[OPE-L] Language imperialism, lost in translation

From: Jurriaan Bendien (adsl675281@TISCALI.NL)
Date: Sat Apr 14 2007 - 09:12:17 EDT


New translations battle "language imperialism"
by Lenora Todaro
April 9th, 2007 4:19 PM

Words Without Borders: The World Through the Eyes of Writers
Edited by Samantha Schnee, Alane Salierno Mason, and Dedi Felman
Anchor, 367 pp., $14

Words Without Borders does Lonely Planet one better: It mainlines the
experience of elsewhere-the wanderlust, the delirium of dislocation. Culled
by the editors of Wordswithoutborders.org, the online magazine for
literature in translation, these 28 stories, essays, and poems by mostly
unknown writers (at least to American readers) are introduced by writers
better known to us: Jonathan Safran Foer on Chinese "revolutionary humanist"
Ma Jian, whose story "Where Are You Running To?" joins Communism and music
to the loss of human dignity in a whirlwind of anxiety; Heidi Julavits on
the young Norwegian writer Johan Harstad's "Vietnam.
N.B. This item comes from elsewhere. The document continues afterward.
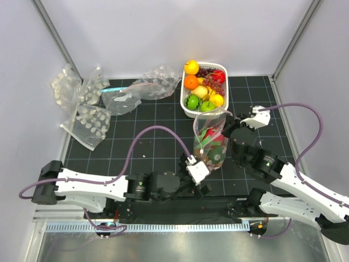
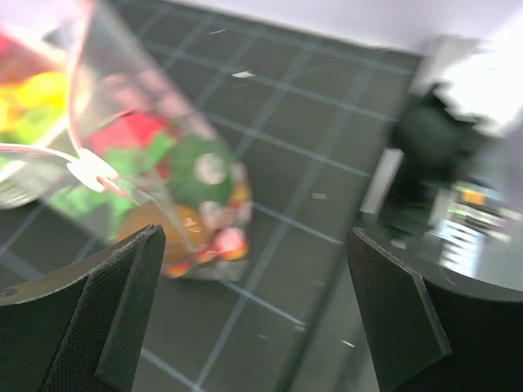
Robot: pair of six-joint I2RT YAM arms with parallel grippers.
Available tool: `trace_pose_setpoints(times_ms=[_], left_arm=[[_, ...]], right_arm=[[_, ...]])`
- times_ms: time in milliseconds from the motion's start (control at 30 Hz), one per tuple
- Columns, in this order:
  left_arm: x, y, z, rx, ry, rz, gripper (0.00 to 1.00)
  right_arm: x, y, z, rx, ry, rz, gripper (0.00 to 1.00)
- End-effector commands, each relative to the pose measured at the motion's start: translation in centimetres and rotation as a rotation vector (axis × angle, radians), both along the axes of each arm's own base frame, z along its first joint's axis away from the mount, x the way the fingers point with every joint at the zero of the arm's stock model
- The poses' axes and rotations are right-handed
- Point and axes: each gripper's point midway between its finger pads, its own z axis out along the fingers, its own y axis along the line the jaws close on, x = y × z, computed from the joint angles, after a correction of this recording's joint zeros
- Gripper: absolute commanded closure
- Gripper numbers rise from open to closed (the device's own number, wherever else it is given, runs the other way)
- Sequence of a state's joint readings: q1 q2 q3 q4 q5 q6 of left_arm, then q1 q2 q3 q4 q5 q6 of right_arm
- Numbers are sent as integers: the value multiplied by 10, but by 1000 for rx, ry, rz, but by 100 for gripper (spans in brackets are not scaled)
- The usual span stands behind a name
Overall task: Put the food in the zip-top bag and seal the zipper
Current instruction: Adjust the zipper food storage bag at the center of the board.
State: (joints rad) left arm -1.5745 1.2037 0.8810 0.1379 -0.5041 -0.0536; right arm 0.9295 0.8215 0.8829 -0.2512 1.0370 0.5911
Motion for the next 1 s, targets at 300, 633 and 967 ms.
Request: trace_pose_setpoints(times_ms=[300,633,967], left_arm=[[75,27,37,-162,-15,456,8],[97,26,30,-138,85,333,74],[129,72,45,-240,185,344,100]], right_arm=[[2,-1,25,154,-94,-30,99],[3,3,23,157,-95,-16,99],[2,21,32,58,-112,123,70]])
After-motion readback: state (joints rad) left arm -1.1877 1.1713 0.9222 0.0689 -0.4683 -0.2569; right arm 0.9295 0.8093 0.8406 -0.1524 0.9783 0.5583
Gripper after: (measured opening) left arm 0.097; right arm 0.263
Thursday," which draws
a depressed shrink out of his torpor while talking with a woman scarred by
napalm; José Saramago on Argentine writer Juan José Saer's "Baked Mud," in
which a deaf man is plied with wine "so he'd tell us about droughts he had
seen that were worse than this one, just to know that such calamities . . .
did not mean that this bitch of a life was coming to an end." Bleakness
abounds, but rarely gratuitously.

Read two or three a day, these stories etch maps in your mind, an Amazing
Race drawn from literature: Find the Tajrish Bridge in Iran, or the Cola
Bridge in West Beirut. Surrealism and realism flourish equally. Indonesian
writer Seno Gumira Ajidarma's "Children of the Sky" is an incantatory opera
in prose about impoverished children "slithering out of sewage drains."

The lone African entry, "The Uses of English" by Nigerian Akinwumi Isola,
stands out for its vivid characters, whose skill at hurling insults reach a
fever pitch in the village when a woman's son is sent out to use his
rudimentary, comically misunderstood English to ratchet up the mockery.

"Language imperialism," a phrase Wole Soyinka uses in his introduction to
the story, is appropriate to this anthology as a whole, intended as a
corrective to the disheartening statistic that out of all books in
translation now published worldwide, 50 percent are rendered from English
but only 6 percent into English. The message of this anthology is clear: Let
a thousand English translations bloom.